TITLE=Rivaroxaban Modulates TLR4/Myd88/NF-Kβ Signaling Pathway in a Dose-Dependent Manner With Suppression of Oxidative Stress and Inflammation in an Experimental Model of Depression

JOURNAL=Frontiers in Pharmacology

VOLUME=Volume 12 - 2021

YEAR=2021

URL=https://www.frontiersin.org/journals/pharmacology/articles/10.3389/fphar.2021.715354

DOI=10.3389/fphar.2021.715354

ISSN=1663-9812

ABSTRACT=Depression is a common mental illness leading to upset or anxiety, with a high incidence rate in the world. Depression can lead to suicidal thoughts and behavior. The present study aimed to evaluate the effect of the direct oral anticoagulant rivaroxaban (RVX), in the model of depression induced by chronic unpredicted mild stress (CUMS) in rats. Fifty-six male Wister rats randomly divided into 7 experimental groups(8 rats/ group); Group 1: Control group given vehicle per oral (p.o.), Group 2: RVXL- control group (received rivaroxaban 20 mg/kg /day, p.o.), Group 3: RVXH- control group (received rivaroxaban 30 mg/kg /day, p.o.), Group 4: Chronic unpredictable mild stress (CUMS) group, Group 5: FLX-treated CUMS group (received fluoxetine 10 mg/kg/day, p.o.), Group 6: RVXL- treated CUMS group (received rivaroxaban 20 mg/kg /day, p.o.), Group 7: RVXH- treated CUMS group (received rivaroxaban 30 mg/kg /day, p.o.), the rats received the drugs from the first day of the experiment and continued till 4 weeks; the duration of the study.

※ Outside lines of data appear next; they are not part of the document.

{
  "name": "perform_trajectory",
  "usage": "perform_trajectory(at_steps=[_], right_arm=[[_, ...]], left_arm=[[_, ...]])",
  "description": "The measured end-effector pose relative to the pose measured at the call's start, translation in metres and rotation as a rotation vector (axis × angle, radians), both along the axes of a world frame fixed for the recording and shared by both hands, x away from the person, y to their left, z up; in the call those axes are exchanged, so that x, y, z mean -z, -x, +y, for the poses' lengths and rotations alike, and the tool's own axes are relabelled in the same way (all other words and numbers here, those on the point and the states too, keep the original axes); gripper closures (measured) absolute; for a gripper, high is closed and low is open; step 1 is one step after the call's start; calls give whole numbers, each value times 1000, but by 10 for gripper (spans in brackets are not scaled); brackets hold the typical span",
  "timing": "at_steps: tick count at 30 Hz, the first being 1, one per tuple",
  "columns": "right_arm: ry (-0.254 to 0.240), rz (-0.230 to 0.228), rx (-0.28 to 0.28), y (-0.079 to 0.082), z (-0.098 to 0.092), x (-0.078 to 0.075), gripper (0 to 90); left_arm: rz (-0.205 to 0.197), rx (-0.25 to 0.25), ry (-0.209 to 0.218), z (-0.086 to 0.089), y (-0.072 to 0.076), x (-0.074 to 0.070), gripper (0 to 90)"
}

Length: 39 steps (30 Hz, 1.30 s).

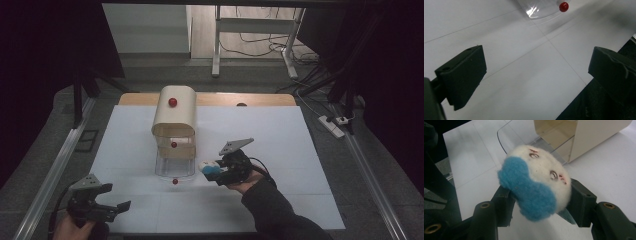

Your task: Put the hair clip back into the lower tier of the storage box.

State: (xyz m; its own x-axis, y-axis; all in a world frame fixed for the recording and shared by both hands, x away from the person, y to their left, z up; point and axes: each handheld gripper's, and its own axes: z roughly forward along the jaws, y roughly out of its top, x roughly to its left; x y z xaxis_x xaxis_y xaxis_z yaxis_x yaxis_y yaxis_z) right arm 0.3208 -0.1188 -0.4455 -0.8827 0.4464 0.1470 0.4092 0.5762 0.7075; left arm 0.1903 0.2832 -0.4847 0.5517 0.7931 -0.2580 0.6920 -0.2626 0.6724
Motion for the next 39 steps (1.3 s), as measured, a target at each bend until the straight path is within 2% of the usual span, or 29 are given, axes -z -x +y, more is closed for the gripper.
perform_trajectory(at_steps=[29, 39], right_arm=[[-17, -30, -44, -14, 45, -5, 435], [-24, -32, -49, -18, 59, 0, 435]], left_arm=[[2, 0, 2, 0, 0, 0, 19], [3, -3, 4, 1, 0, 0, 19]])
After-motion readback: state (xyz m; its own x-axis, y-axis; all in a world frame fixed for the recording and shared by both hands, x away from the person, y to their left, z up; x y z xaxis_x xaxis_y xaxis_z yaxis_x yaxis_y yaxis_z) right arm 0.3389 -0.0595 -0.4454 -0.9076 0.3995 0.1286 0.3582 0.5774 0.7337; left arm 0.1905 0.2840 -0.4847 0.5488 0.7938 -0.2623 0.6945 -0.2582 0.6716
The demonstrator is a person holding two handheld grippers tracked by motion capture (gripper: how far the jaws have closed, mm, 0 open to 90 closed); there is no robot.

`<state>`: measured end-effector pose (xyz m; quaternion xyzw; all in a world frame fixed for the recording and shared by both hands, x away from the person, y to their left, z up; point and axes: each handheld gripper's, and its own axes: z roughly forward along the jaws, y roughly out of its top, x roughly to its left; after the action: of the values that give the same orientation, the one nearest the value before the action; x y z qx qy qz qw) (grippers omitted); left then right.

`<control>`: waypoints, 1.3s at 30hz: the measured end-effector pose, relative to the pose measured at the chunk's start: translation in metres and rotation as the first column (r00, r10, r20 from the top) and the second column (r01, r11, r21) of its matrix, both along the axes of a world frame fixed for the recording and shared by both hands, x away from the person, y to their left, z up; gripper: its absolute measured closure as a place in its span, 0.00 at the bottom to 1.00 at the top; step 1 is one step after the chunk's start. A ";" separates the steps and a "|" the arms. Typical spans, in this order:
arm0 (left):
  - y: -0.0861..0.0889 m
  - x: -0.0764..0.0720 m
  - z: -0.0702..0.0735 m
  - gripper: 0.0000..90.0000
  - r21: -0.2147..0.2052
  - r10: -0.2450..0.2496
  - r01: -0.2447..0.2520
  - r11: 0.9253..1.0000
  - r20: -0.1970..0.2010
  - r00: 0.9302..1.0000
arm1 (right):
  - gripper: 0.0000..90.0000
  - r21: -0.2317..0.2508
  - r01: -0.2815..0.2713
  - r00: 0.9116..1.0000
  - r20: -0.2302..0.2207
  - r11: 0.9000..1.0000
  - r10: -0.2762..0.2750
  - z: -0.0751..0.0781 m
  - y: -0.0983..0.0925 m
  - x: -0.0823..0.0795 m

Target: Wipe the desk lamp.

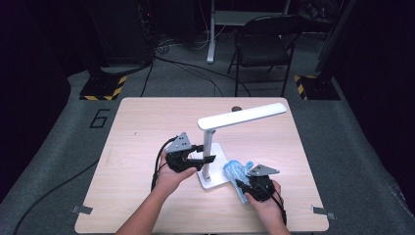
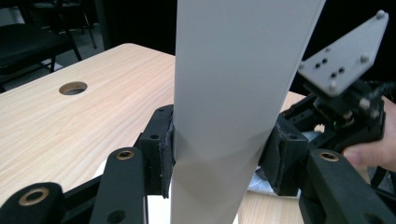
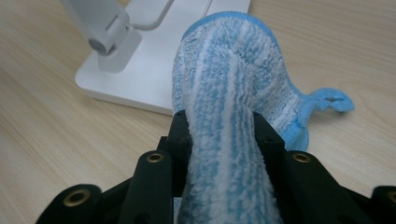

The followings were measured: monoamine neurotransmitters, malondialdehyde (MDA), total nitrite/nitrate (NOx), reduced glutathione (GSH), superoxide dismutase (SOD), Toll-like receptor 4 (TLR4), myeloid differentiation factor 88 (MyD88), nuclear factor‐kappa B (NF‐κB), tumor necrosis factor-α (TNF-α), brain-derived neurotrophic factor (BDNF), vascular endothelial growth factor-A (VEGF-A). A forced swimming test (FST) was done. Furthermore; histological changes, glial fibrillary acidic protein (GFAP) immuno-expression were evaluated. CUMS showed a significant decrease in hypothalamic neurotransmitters, hippocampal GSH, SOD, BNDF, VEGF-A with a significant increase in hippocampal MDA, NOx, NF-kβ, Myd88, TLR4, TNF-α, and GFAP immuno-expression. RVX showed significant improvement in all parameters (p-value < 0.0001). In conclusion, RVX in a dose-dependent manner possesses potent ameliorative effects against depression by reducing the oxidative stress and inflammatory process, through the regulation of the TLR4/Myd88/NF-kβ signaling pathway.